• _Exercise objective_
Scan the data below and work out how many of its lines contain the word "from". Give only that number.

• _Collected data_
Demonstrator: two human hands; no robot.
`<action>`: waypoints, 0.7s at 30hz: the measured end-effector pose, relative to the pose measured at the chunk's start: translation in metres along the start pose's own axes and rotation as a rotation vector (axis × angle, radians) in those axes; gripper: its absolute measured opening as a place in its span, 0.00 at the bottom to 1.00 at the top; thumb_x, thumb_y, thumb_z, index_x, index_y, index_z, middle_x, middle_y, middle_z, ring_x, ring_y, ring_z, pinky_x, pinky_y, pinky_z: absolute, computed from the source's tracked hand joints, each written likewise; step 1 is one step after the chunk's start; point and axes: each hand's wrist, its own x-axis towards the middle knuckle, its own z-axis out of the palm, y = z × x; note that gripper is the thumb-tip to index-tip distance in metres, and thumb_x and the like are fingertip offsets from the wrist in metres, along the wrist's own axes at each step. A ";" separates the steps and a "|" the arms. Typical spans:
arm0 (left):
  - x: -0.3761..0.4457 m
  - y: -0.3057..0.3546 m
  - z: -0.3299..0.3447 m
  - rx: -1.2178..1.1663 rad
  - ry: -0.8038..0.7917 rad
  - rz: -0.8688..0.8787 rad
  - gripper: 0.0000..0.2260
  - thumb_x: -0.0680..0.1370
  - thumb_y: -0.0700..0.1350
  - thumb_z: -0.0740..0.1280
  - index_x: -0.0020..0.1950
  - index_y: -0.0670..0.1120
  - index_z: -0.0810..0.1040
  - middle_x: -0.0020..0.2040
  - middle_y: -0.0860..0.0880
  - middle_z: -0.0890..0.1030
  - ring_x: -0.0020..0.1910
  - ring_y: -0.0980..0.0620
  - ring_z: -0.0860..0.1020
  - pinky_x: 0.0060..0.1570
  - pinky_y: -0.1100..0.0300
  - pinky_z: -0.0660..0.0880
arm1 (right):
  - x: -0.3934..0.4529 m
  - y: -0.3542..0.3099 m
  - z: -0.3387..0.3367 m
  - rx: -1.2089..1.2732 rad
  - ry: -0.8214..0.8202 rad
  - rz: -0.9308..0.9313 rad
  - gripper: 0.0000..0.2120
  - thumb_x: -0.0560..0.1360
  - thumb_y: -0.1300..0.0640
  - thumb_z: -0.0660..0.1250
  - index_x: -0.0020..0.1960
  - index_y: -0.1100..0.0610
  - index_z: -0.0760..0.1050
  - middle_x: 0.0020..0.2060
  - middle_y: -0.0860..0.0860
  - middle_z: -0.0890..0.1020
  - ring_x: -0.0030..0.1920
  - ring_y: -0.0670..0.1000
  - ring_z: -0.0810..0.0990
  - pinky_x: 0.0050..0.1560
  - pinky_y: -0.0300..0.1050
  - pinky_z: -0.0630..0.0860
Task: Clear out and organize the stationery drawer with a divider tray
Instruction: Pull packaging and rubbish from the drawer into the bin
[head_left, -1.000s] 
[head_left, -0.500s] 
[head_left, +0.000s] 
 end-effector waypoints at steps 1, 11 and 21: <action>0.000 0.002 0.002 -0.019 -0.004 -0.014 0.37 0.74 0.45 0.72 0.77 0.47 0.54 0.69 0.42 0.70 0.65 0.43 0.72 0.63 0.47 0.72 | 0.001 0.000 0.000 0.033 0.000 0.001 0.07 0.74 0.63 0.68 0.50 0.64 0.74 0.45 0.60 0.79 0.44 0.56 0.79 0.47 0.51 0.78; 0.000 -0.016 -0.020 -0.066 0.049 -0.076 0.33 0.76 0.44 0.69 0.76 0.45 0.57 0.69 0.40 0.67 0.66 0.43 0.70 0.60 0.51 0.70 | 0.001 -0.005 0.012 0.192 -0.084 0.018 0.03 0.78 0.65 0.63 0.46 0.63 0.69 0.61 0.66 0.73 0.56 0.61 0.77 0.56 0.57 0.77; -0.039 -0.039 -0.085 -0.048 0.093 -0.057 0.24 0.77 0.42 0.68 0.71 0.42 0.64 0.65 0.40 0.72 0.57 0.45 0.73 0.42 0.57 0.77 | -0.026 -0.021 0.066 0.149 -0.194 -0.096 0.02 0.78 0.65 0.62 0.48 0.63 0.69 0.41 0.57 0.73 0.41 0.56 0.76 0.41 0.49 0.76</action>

• _Response area_
2